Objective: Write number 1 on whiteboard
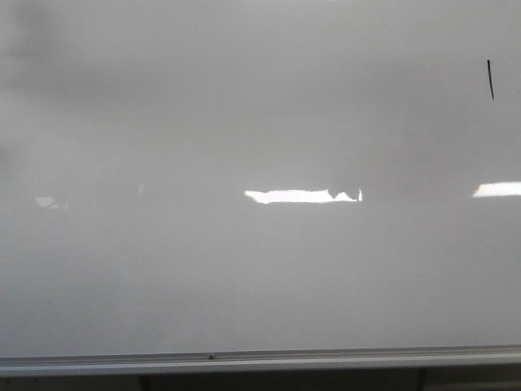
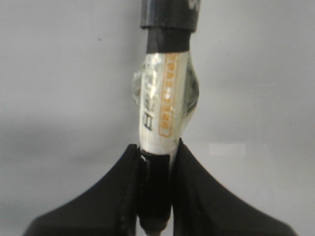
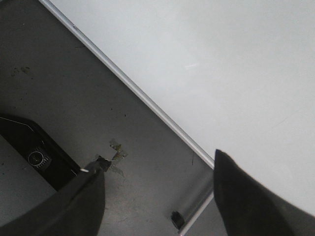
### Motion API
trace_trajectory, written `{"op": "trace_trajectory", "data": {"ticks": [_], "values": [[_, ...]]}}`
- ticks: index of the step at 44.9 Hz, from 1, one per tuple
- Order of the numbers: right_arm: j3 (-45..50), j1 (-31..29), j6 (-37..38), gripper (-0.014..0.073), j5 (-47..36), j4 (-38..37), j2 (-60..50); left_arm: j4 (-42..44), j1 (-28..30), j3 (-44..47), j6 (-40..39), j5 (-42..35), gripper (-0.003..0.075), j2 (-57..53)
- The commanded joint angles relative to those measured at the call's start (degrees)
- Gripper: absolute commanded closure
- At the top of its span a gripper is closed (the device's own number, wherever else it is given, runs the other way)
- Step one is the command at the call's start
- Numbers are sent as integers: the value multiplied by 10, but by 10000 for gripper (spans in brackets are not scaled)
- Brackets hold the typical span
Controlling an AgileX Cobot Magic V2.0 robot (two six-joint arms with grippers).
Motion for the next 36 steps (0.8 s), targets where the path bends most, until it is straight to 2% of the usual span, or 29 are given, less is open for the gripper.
{"op": "trace_trajectory", "data": {"ticks": [1, 6, 10, 14, 18, 22, 28, 36], "values": [[-15, -5, 1, 97, -32, 2, -6, -9, -1, -32, -5, -54, 655, 3], [-15, -5, 1, 97, -32, 2, -6, -9, -1, -45, -5, -52, 651, 20], [-15, -5, 1, 97, -32, 3, -6, -9, -1, -52, -5, -48, 602, 30], [-15, -5, 1, 97, -32, 4, -6, -9, -1, -52, -5, -42, 512, 35], [-15, -5, 1, 97, -32, 4, -6, -8, -1, -52, -3, -40, 379, 35], [-15, -5, 3, 97, -32, 4, -6, -6, -1, -52, -3, -33, 291, 34], [-15, -5, 38, 97, -31, -8, -6, 11, -1, -55, -2, 9, 278, 15], [-15, -5, 186, 97, -22, -69, -11, 21, -1, -55, -1, 85, 278, -59]]}}
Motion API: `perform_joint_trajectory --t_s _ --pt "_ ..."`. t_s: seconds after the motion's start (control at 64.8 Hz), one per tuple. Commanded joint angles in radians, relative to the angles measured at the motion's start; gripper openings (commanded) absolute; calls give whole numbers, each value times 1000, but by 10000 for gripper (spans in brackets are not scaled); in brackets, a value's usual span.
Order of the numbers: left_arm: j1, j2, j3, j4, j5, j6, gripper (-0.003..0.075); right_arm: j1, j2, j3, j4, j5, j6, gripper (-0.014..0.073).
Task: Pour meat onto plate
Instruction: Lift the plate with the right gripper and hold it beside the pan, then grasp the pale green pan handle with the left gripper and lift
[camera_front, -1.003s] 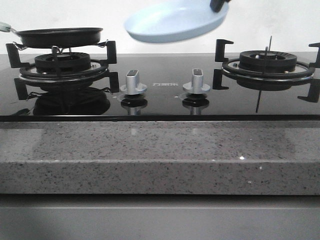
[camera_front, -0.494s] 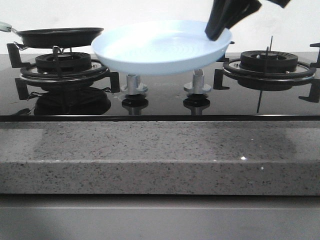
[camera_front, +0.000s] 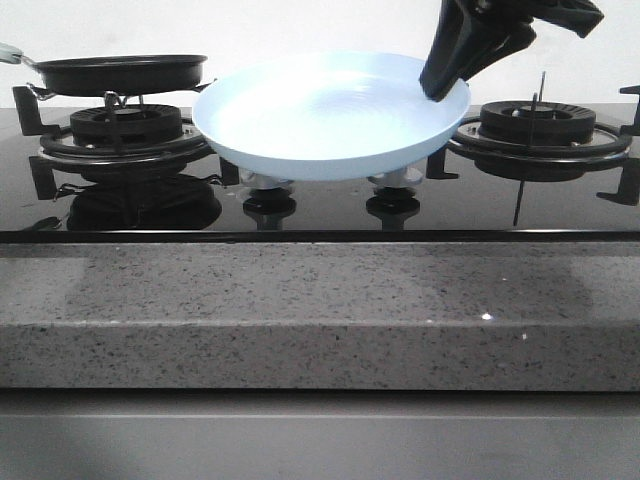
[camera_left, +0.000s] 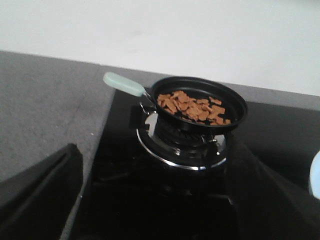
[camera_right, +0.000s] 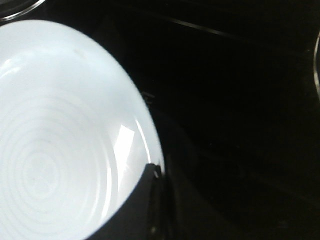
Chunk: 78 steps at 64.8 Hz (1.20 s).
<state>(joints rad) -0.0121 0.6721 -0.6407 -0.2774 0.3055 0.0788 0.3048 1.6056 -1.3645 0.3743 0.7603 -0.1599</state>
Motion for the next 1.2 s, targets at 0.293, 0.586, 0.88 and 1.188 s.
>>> perform_joint_trajectory --t_s 0.293,0.586,0.88,1.188 --pt "55 458 -373 -169 198 -10 566 2 -51 -25 31 -56 -9 -59" --pt "199 681 -567 -635 416 237 566 2 -51 -25 31 -56 -9 -59" --pt "395 827 -574 -1035 514 390 566 2 -51 -25 31 -56 -9 -59" --pt "399 1030 -727 -1152 644 399 566 2 -51 -25 31 -56 -9 -59"
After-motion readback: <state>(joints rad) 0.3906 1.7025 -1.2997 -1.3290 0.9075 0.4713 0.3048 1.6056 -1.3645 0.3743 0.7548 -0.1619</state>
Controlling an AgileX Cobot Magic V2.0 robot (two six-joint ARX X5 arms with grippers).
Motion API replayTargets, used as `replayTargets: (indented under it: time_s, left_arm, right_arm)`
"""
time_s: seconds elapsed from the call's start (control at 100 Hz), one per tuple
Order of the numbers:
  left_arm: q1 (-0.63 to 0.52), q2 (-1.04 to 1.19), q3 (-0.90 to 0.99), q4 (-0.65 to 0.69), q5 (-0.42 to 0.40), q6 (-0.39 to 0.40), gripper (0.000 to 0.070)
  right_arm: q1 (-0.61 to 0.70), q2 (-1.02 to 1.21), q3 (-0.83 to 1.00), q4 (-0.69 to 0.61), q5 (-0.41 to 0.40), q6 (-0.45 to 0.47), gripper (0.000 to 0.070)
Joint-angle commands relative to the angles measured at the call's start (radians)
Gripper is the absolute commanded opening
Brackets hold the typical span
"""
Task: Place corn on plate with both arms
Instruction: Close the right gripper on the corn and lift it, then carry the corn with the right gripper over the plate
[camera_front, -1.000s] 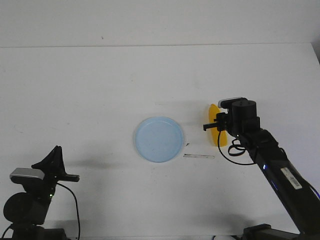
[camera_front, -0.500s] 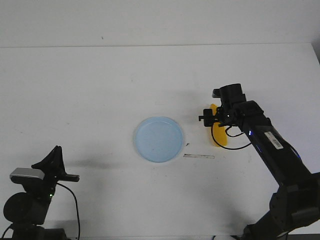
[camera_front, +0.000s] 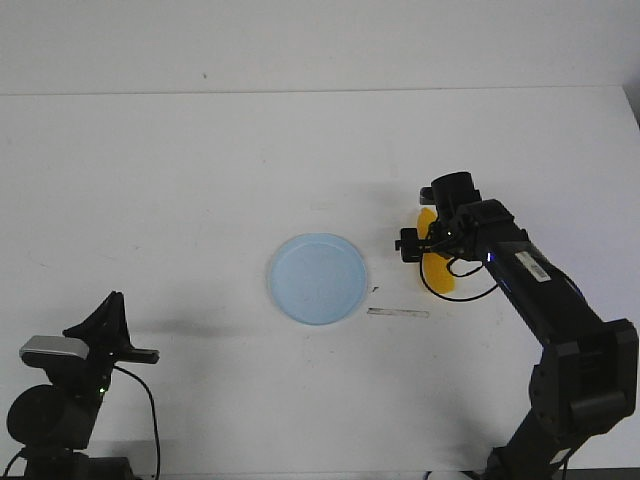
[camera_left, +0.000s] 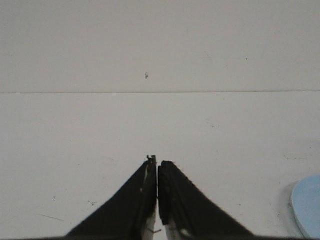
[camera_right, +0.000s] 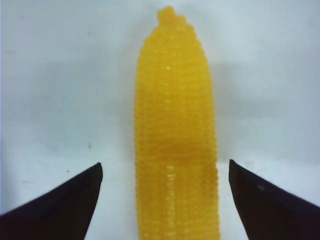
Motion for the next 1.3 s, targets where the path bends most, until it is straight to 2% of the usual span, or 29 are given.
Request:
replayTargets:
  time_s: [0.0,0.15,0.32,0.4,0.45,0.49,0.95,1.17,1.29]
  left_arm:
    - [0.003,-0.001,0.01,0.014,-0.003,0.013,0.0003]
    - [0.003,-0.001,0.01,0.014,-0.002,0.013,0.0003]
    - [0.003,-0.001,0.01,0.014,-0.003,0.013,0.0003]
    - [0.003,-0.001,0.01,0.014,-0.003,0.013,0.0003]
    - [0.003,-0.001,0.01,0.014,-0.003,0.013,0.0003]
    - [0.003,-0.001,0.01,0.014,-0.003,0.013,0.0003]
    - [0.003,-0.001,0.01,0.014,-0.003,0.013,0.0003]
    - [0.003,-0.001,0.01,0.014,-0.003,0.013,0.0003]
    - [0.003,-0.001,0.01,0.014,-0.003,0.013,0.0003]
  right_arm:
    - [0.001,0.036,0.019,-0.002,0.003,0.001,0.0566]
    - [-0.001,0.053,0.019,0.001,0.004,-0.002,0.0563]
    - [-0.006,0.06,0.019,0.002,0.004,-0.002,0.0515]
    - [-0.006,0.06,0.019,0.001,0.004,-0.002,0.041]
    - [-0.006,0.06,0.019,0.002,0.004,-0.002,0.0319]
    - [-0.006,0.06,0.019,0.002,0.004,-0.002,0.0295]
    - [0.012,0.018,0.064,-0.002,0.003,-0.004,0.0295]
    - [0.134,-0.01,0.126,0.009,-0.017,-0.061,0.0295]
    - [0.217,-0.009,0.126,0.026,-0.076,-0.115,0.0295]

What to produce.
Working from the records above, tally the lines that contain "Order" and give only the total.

Response to the exercise.
3